**EXERCISE GOAL**
Write only how many lines in this data include "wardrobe".

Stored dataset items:
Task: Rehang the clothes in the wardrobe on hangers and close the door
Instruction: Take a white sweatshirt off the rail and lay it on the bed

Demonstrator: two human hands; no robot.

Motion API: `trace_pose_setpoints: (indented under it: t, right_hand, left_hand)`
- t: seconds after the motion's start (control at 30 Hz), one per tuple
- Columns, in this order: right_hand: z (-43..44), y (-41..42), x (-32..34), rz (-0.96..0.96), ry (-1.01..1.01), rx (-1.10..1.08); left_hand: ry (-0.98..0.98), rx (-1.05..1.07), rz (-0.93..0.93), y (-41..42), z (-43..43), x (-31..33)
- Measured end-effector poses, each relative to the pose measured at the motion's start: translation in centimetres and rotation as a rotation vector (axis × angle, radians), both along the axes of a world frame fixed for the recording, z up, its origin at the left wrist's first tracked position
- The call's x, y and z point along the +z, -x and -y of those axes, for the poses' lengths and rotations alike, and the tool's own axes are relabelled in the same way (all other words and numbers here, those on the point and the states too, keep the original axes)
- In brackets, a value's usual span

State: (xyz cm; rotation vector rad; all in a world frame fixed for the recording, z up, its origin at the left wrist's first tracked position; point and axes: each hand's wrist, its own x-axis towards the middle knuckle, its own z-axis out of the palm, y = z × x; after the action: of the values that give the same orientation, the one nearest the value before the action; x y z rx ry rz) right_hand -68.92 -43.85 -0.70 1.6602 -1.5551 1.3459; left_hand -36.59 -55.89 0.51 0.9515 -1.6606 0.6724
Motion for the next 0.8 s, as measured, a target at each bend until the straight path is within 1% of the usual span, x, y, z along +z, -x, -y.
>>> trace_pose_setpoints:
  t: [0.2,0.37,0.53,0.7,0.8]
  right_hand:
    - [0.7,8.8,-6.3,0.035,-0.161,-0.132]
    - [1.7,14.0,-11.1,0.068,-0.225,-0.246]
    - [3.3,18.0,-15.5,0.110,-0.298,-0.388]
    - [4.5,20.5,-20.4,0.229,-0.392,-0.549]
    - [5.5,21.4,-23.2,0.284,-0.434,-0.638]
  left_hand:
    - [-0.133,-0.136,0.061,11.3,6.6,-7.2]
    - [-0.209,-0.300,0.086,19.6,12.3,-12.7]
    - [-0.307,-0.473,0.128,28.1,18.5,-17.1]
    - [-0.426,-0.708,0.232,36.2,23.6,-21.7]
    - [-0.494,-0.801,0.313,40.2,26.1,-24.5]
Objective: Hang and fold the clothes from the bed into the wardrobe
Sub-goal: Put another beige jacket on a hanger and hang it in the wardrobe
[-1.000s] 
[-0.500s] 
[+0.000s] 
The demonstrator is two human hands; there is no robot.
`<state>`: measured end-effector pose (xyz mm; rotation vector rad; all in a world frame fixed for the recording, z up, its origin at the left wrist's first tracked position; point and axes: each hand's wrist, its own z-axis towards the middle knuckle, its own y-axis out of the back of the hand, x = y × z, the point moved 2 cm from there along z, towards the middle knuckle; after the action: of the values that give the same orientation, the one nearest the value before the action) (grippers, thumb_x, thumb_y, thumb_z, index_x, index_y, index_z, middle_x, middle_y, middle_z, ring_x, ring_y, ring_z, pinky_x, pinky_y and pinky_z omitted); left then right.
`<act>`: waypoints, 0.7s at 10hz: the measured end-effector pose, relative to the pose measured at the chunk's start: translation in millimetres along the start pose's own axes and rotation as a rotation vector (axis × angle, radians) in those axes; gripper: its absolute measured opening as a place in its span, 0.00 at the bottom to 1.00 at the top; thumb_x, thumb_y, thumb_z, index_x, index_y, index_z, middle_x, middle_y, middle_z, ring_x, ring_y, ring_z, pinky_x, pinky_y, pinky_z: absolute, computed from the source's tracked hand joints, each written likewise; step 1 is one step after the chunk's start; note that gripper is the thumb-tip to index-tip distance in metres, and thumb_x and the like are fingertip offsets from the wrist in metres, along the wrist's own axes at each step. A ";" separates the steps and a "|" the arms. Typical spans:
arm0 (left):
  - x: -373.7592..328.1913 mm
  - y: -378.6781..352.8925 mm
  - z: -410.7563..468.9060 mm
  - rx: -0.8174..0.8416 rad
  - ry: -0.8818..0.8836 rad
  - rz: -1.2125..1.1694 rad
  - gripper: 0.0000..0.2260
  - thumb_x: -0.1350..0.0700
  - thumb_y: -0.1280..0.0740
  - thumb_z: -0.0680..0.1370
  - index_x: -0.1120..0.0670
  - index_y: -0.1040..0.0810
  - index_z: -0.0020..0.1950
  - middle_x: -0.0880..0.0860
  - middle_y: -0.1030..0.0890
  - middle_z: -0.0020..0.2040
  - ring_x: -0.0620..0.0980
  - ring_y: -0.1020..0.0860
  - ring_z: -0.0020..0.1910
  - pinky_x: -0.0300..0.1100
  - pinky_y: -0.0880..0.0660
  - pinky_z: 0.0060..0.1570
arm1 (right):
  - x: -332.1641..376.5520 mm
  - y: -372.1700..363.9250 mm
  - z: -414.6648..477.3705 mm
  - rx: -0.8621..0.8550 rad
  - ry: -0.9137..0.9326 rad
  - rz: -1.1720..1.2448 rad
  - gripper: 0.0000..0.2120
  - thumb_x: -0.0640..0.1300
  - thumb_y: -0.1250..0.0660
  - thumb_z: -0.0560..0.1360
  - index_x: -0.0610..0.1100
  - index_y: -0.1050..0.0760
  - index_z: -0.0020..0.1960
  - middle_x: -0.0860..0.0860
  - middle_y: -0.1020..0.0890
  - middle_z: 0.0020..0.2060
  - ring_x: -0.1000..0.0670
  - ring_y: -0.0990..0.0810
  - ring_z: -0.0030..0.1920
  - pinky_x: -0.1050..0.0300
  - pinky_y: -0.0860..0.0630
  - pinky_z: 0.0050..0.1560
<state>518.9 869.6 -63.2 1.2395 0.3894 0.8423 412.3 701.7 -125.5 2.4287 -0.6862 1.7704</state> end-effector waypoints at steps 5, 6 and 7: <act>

**RESPONSE TO THE EXERCISE**
3